Der sogenannte Siedepunkt oder auch Kochpunkt eines reinen Stoffes ist ein Wertpaar in dessen Phasendiagramm und besteht aus zwei Größen: der Sättigungstemperatur und dem Sättigungsdampfdruck an der Phasengrenzlinie zwischen Gas und Flüssigkeit.
Der Siedepunkt setzt sich aus den beiden Zustandsgrößen Druck und Temperatur beim Übergang eines Stoffes vom flüssigen in den gasförmigen Aggregatzustand zusammen.

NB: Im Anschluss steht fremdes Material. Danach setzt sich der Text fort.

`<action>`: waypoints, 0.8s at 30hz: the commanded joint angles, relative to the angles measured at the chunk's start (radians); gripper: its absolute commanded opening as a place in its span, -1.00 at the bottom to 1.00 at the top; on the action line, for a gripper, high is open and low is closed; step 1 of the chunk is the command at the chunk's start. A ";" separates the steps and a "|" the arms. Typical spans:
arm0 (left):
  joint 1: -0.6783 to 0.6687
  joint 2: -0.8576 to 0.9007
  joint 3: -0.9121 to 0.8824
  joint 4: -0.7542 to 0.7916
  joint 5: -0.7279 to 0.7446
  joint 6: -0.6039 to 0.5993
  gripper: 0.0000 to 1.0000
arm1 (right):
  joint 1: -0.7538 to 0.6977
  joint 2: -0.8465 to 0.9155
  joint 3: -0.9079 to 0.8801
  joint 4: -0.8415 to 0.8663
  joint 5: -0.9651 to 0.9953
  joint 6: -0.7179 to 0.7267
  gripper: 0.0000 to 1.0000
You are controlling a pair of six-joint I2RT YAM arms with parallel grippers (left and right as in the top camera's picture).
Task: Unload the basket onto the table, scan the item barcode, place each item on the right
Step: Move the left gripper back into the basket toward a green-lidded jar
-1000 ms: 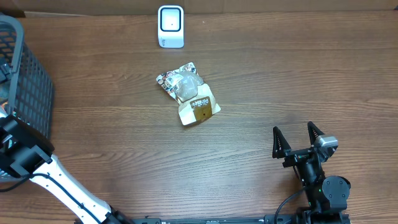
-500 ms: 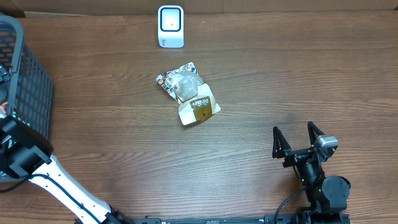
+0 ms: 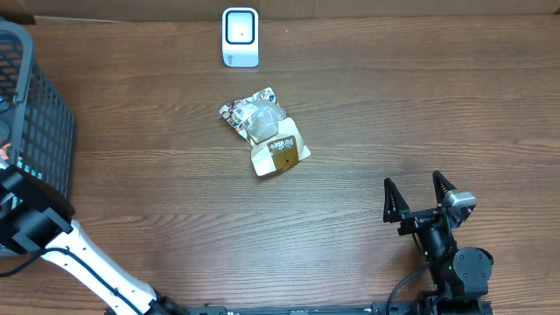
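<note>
The item, a crinkled packet (image 3: pixel 264 131) with a clear top and a tan printed lower end, lies flat on the table just left of the middle. The white scanner (image 3: pixel 240 37) stands at the far edge behind it. My right gripper (image 3: pixel 416 194) rests open near the front right, fingers pointing away, far from the packet. Of my left arm only the white link and black wrist (image 3: pixel 33 219) show at the left edge beside the basket. Its fingers are out of view.
A black wire basket (image 3: pixel 44 114) stands at the left edge with something coloured inside. The table is dark brown wood (image 3: pixel 394 105). The right arm's base (image 3: pixel 459 271) sits at the front edge.
The left arm's black wrist has shifted slightly up and to the right beside the basket. The packet, the scanner and the right gripper are where they were.
At first the left arm loomed large and blurred over the basket at the left edge. Then it was low at the front left with its wrist beside the basket, where it has stayed with small shifts. Packet, scanner and right arm have not moved.
</note>
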 commanded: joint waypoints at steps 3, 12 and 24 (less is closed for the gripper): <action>0.014 -0.037 -0.020 -0.012 -0.081 -0.066 0.96 | -0.002 -0.011 -0.011 0.003 0.001 0.000 1.00; 0.026 -0.031 -0.096 0.047 -0.121 -0.059 1.00 | -0.002 -0.011 -0.011 0.003 0.001 0.000 1.00; 0.031 -0.029 -0.198 0.231 -0.008 -0.003 0.99 | -0.002 -0.011 -0.011 0.003 0.001 0.000 1.00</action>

Der Siedepunkt stellt die Voraussetzungen dar, die beim Phasenübergang eines Stoffes von der flüssigen in die gasförmige Phase vorhanden sind, was man als Sieden oder Verdampfen bezeichnet. Der Siedepunkt ist bei der umgekehrten Variante der Kondensation identisch mit dem sogenannten Kondensationspunkt. Beim Verdampfen eines Stoffgemisches kommt es zu einem veränderten Siedeverhalten und man beobachtet einen Siedebereich. Bei einem Phasenübergang von der flüssigen in die gasförmige Phase unterhalb des Siedepunktes, nennt man Verdunstung.
Siedepunkt – Was wird unter dem Siedepunkt verstanden?

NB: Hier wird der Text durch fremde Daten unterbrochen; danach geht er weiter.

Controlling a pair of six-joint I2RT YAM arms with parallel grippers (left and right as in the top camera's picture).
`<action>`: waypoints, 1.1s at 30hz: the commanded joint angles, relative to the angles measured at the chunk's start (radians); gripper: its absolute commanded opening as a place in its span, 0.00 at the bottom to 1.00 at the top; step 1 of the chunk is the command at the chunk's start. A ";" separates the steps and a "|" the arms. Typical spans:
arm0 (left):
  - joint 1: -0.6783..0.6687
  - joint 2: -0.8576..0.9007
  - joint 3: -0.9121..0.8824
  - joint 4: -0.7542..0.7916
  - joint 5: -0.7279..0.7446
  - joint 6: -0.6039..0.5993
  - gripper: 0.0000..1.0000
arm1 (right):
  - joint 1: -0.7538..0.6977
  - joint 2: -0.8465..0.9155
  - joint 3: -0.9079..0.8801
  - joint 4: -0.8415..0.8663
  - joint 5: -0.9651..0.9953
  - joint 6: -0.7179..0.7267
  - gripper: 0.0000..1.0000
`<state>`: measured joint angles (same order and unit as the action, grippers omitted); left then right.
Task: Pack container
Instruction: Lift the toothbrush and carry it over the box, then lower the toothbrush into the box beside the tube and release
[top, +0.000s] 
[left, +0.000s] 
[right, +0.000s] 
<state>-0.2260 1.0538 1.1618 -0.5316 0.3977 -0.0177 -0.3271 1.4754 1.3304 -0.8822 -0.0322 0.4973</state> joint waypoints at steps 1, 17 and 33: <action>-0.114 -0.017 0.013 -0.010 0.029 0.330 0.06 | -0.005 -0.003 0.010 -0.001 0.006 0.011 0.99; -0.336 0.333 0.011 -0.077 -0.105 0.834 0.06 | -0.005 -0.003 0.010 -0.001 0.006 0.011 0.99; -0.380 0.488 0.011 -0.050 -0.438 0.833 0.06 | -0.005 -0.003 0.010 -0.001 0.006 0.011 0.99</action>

Unter- sowie oberhalb des Siedepunktes führt eine Erwärmung der Flüssigkeit bzw. des Gases nur zu einer Erhöhung der Temperatur. In Bewegungsenergie der Teilchen wir die zugeführte Energie genannt.
Wenn der Siedepunkt erreicht ist, werden bei weiterer Zufuhr von Energie die chemisch-physikalischen Wechselwirkungen zwischen den Teilchen gelöst, d.h. die Teilchen treten in die Gasphase über.